Em agosto, 14,6 milhões de famílias estavam inscritas no Bolsa Família. Conforme dados do Ministério da Cidadania, havia outras 1.186.755 pessoas que atendem aos critérios do programa no Cadastro Único, mas não foram incluídas por falta de recursos. A proposta de Orçamento para 2022 prevê R$ 34,7 bilhões para 14,7 milhões de famílias.
O auxílio emergencial vem sendo pago a 39,4 milhões de pessoas. Nesse universo, quase 20 milhões (57%) não possuem registro no CadÚnico e, portanto, não estão no Bolsa Família. Outros cinco milhões de beneficiários do auxílio emergencial estão no CadÚnico, mas não no Bolsa Família. Pelos cálculos do desgoverno Bolsonaro, todas elas não estarão no Auxílio Brasil.
O novo “auxílio” de Bolsonaro ainda não tem calendário de pagamento, valores dos benefícios ou critérios de renda. Tampouco a definição sobre a fonte dos recursos, origem da briga com o mercado. O conflito distributivo custou a saída de quatro dos auxiliares do “dream team” neoliberal de Guedes, na quinta-feira (21), em meio à velha gangorra do dólar em alta e bolsa em baixa usada pelo rentismo para pressionar o Executivo a não mexer em seus dividendos.
A pressão funcionou para Guedes decretar o fim do auxílio emergencial e deixar 39,4 milhões de pessoas sem perspectivas de renda para novembro. O argumento dele é que, como parte dos beneficiários são os “invisíveis” do trabalho informal, estes já teriam retomado suas atividades em ocupações precarizadas. Restariam os “extremamente vulneráveis”, que não poderiam ser “abandonados”.

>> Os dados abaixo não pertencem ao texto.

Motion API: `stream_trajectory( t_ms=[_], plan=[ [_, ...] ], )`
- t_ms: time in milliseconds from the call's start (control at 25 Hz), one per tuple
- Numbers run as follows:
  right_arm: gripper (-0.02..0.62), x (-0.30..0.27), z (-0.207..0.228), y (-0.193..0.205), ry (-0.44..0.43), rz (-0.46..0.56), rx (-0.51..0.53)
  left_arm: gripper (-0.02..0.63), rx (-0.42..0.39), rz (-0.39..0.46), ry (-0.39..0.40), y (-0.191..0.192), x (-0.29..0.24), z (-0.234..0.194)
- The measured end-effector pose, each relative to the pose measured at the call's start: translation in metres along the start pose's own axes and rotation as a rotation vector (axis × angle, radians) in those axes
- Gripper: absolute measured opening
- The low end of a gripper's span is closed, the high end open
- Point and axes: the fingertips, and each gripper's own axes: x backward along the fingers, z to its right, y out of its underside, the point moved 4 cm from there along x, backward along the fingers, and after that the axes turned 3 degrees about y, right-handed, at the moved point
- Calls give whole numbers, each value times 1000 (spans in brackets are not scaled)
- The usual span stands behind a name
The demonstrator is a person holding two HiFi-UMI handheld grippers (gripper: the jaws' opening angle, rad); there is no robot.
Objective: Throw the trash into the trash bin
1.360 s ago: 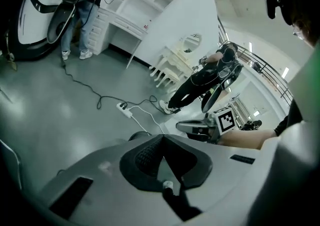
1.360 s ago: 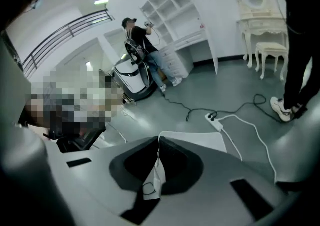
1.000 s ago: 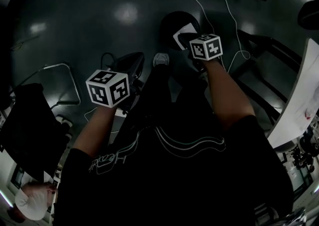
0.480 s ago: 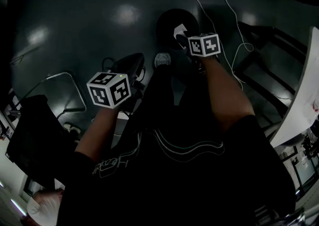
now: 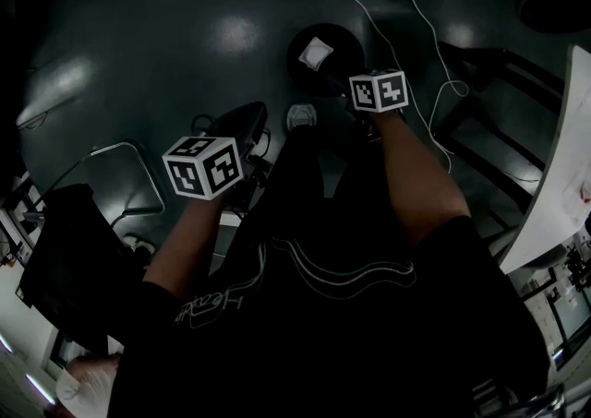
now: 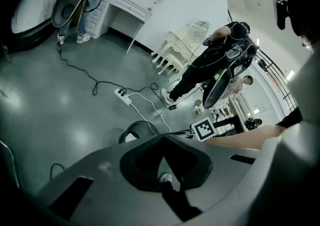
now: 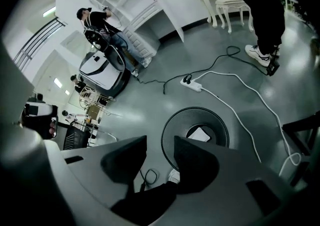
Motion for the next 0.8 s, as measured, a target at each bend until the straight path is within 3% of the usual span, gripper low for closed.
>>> stream_trajectory(
  t_ms=[320, 480, 800],
  plan=[
    [167, 26, -7, -6, -37, 56, -35, 5, 7, -28, 43, -9, -11, 13],
    [85, 59, -25, -18, -113, 161, -98, 6, -17, -26, 80, -22, -11, 35],
    [41, 188, -42, -48, -85, 405, -1, 6, -100, 128, 143, -61, 4, 95]
  ],
)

Percentual da população pobre cresceu com Bolsonaro
O percentual da população pobre aumentou em 24 das 27 unidades da Federação brasileira entre o início do desgoverno Bolsonaro, no primeiro trimestre de 2019, e janeiro de 2021. A fatia da população pobre na média do Brasil como um todo passou de 25,2% no primeiro trimestre de 2019 para 29,5% em janeiro de 2021.

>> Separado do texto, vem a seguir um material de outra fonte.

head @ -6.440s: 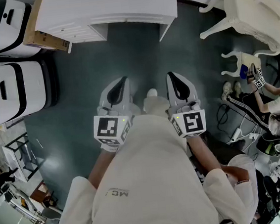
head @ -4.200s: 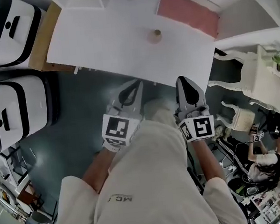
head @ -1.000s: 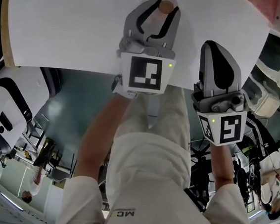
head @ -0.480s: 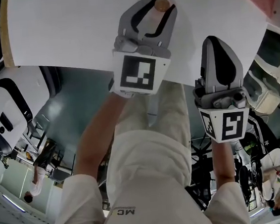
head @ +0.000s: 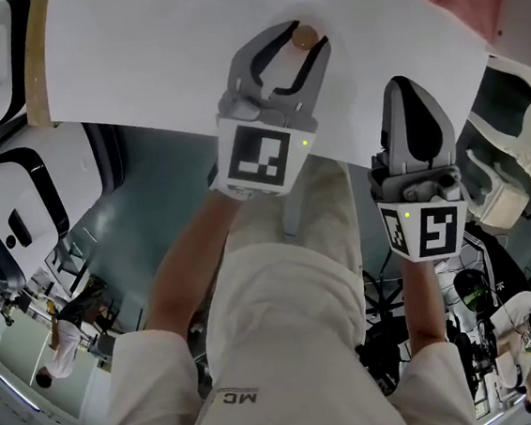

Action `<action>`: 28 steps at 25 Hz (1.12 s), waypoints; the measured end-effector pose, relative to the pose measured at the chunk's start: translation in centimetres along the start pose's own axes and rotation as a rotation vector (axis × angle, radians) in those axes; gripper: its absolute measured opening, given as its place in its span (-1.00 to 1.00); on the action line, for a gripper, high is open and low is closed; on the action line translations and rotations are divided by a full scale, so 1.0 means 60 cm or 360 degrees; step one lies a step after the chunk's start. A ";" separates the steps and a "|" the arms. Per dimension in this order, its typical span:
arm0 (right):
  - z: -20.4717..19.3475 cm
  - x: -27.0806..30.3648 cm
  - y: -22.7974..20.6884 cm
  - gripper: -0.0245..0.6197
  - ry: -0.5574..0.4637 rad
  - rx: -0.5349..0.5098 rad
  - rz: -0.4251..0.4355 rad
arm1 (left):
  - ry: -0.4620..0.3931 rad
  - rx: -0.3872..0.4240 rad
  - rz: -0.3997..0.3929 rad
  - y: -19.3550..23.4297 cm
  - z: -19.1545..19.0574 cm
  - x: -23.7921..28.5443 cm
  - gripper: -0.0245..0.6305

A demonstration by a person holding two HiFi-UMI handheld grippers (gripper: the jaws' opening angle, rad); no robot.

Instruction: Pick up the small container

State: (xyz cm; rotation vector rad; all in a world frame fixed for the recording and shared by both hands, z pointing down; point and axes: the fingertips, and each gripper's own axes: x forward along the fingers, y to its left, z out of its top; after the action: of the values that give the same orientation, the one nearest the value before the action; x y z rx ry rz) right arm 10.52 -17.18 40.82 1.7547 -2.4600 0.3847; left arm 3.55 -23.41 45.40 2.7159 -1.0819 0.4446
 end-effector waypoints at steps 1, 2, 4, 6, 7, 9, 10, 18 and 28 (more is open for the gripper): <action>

Houve ainda expansão da parcela populacional em pobreza extrema em 18 das 27 unidades da Federação. No início do desgoverno Bolsonaro, 6,1% dos brasileiros viviam na pobreza extrema. Em janeiro deste ano, já eram 9,6%. O ritmo do empobrecimento foi mais intenso no Nordeste e em grandes centros urbanos.
Os números foram calculados por Daniel Duque, pesquisador do Instituto Brasileiro de Economia da Fundação Getulio Vargas (FGV/Ibre). O estudo tomou como base dados de renda da Pesquisa Nacional por Amostra de Domicílios (Pnad) Contínua e da Pnad Covid-19, do Instituto Brasileiro de Geografia e Estatística (IBGE). A classificação de pobreza no Banco Mundial, de renda per capita de R$ 450 por mês, também foi considerada.

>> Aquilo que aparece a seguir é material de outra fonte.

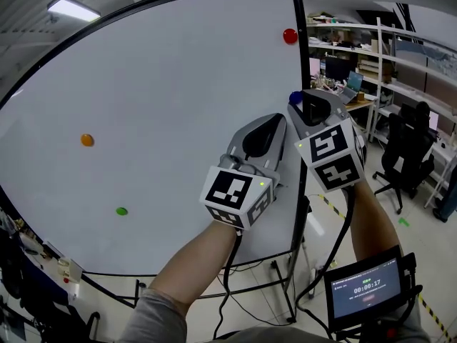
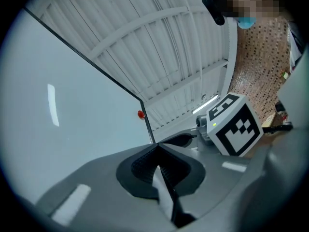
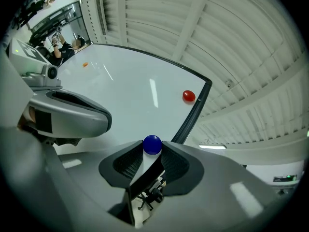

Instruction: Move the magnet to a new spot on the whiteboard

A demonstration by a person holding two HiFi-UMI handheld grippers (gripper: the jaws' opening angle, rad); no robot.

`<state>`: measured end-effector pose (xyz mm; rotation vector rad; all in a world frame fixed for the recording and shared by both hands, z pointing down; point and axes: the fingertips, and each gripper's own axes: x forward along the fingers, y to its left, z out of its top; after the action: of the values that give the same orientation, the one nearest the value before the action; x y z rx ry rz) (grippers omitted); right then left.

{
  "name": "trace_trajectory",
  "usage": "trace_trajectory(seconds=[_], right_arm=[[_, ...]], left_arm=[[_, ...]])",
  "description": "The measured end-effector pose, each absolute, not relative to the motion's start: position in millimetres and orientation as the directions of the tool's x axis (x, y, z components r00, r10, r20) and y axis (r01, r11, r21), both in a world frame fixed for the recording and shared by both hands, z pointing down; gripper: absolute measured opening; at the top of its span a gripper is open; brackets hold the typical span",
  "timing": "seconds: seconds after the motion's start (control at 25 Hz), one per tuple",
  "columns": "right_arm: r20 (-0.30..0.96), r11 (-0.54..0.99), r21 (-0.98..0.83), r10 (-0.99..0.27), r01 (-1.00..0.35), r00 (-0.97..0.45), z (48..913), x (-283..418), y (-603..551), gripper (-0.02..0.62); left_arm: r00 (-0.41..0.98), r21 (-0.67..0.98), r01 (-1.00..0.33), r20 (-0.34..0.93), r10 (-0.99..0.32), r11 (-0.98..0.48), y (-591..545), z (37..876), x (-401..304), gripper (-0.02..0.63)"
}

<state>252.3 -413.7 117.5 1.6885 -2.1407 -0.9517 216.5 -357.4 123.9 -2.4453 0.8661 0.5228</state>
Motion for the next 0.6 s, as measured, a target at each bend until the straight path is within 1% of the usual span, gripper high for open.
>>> trace_trajectory(seconds=[0.12, 0.44, 0.6], right_arm=[[-0.182, 0.129, 0.622, -0.935, -0.773, -0.303, 119.6, 242.6, -405.4, 0.127], [-0.196, 0.125, 0.626, -0.93, -0.77, -0.311, 123.2, 243.6, -410.0, 0.132], [-0.206, 0.13, 0.613, -0.926, -0.779, -0.316, 121.4, 247.1, -410.3, 0.147]], left_arm=[[0.725, -0.318, -0.663, -0.5, -0.474, -0.678, -346.9, 124.1, 206.8, 0.002], [0.725, -0.309, -0.659, -0.503, -0.471, -0.686, -355.9, 131.4, 206.9, 0.002], [0.727, -0.301, -0.655, -0.502, -0.469, -0.693, -360.1, 131.9, 208.8, 0.002]])
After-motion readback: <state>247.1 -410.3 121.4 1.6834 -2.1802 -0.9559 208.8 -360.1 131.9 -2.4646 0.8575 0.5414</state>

Ao jornal Valor Econômico, que divulgou os dados, o economista decretou que a tendência é que a pobreza e a pobreza extrema permaneçam em níveis mais elevados que os observados antes da pandemia. Segundo ele, o mercado de trabalho permanecerá fragilizado por muito tempo, devido ao fim do auxílio emergencial e à falta de políticas públicas para reativar a economia e recuperar os empregos. Outro fator que contribui para reduzir ainda mais rendimentos já achatados é a inflação descontrolada.
Até 31 de dezembro de 2020, quando foi suspenso, o auxílio emergencial foi pago a 67,9 de pessoas. O benefício foi retomado apenas em abril de 2021, sobre bases muito mais restritivas que excluíram 22,6 milhões de pessoas.
Em entrevista à Folha de São Paulo no início deste mês, o diretor do Centro Brasileiro de Pesquisa Aplicada à Primeira Infância (CPAPI), Naércio Menezes Filho, acusou a “minoria” que capturou o Orçamento da União pela falta de recursos para políticas sociais. Desde 2018 o Bolsa Família não recebe reajustes.
“Os recursos (orçamentários) existem. A questão é como mexer na distribuição, com uma minoria que capturou esses recursos. Como, por exemplo, com os subsídios a grupos e setores [quase R$ 310 bilhões/ano]”, afirmou o economista. “Isso passa por muita coisa, porque o Brasil é um país estruturalmente desigual.”